Before the data coalition era, we had no hope of meaningfully exercising these responsibilities. Races to the bottom ruled the day. Some new data-grabbing productivity app would frequently tempt some people to use it, giving early adopters a social or professional advantage, thus pressuring others to follow suit and ultimately revealing information about many third parties who — once they realized they had few privacy interests left to defend — adopted it themselves. For example, it was not worth trying to keep your information away from Gmail when most of the people you corresponded with were using it.

This kind of thing happens much less now. Today, coalition-wide votes indicate whether overall membership — thousands or millions of people — believes it would be served or disserved by the proliferation of particular services. The power of these shared decisions forces even the biggest developers to appeal to a deeper notion of the public interest in designing their services. Thus, by participating in these shared decisions, we both advance our interests and fulfill our responsibilities in ways that were impossible before 2021.

“My deepest desires are also the desires of my friends, not just because we have common backgrounds, but because we communicate and form our desires together.”
How Did It Happen?

The data coalition era could not have started without support from lawmakers. It would never have emerged solely through grassroots organization or new technological developments. There are three reasons why.

1. Data coalitions needed to be made into necessary counterparties for businesses looking to use data. Otherwise, Big Tech would have done everything possible to circumvent coalitions and go on assembling data from the individuals willing to part with it most cheaply. 

2. Data coalitions needed to be subjected to special regulations. These regulations ensured that they remained wholly independent of conventional data-exploiting businesses and that they really served their members’ interests. They also set forth necessary guidelines streamlining the complex disputes that arise between different coalitions representing partly overlapping data.

3. The individual rights to data created by legacy laws like the GDPR (in Europe) and CCPA (in California) needed to be made temporarily delegable to coalitions. If that didn’t happen, then coalitions could not have fulfilled their central purpose: facilitating shared decisions by their members about data use. Making individual data rights strictly non-delegable to coalitions would have neutered them in exactly the same way that “right to work” laws neuter labor unions.
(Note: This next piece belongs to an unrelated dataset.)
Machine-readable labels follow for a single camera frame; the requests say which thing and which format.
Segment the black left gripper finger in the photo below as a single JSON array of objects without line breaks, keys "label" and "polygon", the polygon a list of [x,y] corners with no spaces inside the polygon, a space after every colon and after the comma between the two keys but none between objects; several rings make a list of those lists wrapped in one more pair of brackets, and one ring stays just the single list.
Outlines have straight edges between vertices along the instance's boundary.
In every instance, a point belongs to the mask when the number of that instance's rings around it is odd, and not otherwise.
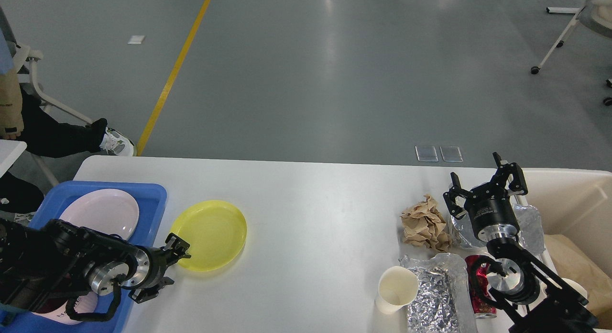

“Today, any entrepreneur with a good idea has the same shot at getting access to large datasets as Amazon and Google.”
Paradise Found?

Data coalitions have cut through the network monopolies of the internet giants like a Gordian knot. Those companies have not been pleased.

But data coalitions have neither diminished the quality of digital services, nor slowed technological progress. On the contrary, competition has increased and the technology sector as a whole is prospering. Today, any entrepreneur with a good idea has the same shot at getting access to large datasets as Amazon and Google. Consumers are happier, and the public discourse is healthier. Data coalitions have helped society make precisely the sort of intelligent judgments about technology and the public interest that were disastrously neglected for the previous two decades.

The data coalition era is neither a techno-utopia nor a Luddite fever-dream. It is simply a new political-economic settlement with a more reasonable synthesis of competing interests, better incentives and a less alarming concentration of power in Silicon Valley.

I wonder where’d we be heading without it?